Task details: Repeat all of the material exactly, with no line missing.

─── Dataset extract

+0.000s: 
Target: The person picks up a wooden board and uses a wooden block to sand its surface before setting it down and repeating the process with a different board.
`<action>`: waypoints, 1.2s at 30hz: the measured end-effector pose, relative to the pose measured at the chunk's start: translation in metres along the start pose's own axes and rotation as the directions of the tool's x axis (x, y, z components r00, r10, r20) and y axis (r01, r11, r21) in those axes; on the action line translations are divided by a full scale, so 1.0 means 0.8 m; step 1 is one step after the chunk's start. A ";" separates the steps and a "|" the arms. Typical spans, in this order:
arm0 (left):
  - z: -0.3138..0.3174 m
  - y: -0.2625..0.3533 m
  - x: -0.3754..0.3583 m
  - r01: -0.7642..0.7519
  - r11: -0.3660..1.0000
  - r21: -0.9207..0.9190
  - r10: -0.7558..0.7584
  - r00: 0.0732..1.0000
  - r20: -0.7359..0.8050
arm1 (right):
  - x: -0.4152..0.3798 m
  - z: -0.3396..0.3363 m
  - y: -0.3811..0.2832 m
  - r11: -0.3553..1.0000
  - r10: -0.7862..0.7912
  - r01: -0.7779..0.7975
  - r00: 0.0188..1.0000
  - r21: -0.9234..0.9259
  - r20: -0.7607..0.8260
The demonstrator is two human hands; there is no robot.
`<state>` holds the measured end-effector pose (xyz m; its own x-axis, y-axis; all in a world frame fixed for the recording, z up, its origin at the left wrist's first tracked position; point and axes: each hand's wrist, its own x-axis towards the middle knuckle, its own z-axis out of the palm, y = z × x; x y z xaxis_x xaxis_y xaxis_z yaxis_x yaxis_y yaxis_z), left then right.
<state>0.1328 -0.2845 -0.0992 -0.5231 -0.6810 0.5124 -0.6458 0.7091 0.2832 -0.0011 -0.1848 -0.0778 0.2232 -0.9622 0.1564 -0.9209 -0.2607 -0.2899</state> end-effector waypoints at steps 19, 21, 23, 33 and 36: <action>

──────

Result of this exercise:
+0.000s: 
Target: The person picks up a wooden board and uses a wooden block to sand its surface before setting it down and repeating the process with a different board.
`<action>`: waypoints, 1.2s at 30hz: the measured end-effector pose, relative to the pose measured at the chunk's start: translation in metres along the start pose's own axes and rotation as the directions of the tool's x axis (x, y, z components r00, r10, r20) and y axis (r01, r11, r21) in those axes; on the action line translations are divided by a full scale, so 1.0 means 0.8 m; step 1 is one step after the chunk's start. A ";" separates the steps and a "|" the arms. Typical spans, in this order:
arm0 (left):
  - z: -0.3138..0.3174 m
  - y: -0.2625..0.3533 m
  - x: -0.3754..0.3583 m
  - r01: -0.7642..0.7519
  - r11: -0.3660..1.0000
  - r21: -0.9207..0.9190
  - r10: -0.7558..0.7584
  - r00: 0.0732..1.0000
  - r20: -0.7359..0.8050
arm1 (right):
  - x: -0.4152..0.3798 m
  - z: -0.3396..0.3363 m
  - y: -0.3811..0.2832 m
  - r11: -0.3553..1.0000
  - r10: -0.7862..0.7912
  - r01: -0.7779..0.7975
  - r00: 0.0188..1.0000
  - r21: -0.9234..0.9259
  - r20: -0.7607..0.8260
The demonstrator is two human hands; there is no robot.
`<state>` holds the measured end-effector pose (xyz m; its own x-axis, y-axis; all in a world frame fixed for the recording, z up, its origin at the left wrist's first tracked position; point and axes: each hand's wrist, its own x-axis towards the middle knuckle, its own z-axis out of the palm, y = z × x; x y z xaxis_x xaxis_y xaxis_z yaxis_x yaxis_y yaxis_z), left then right.
<state>0.1328 -0.2845 -0.0992 -0.5231 -0.6810 0.5124 -0.6458 0.7091 0.2832 -0.0011 -0.1848 -0.0778 0.2232 -0.9622 0.1564 -0.9209 -0.2607 -0.2899</state> end-effector waypoints at steps 19, 21, 23, 33 and 36: <action>

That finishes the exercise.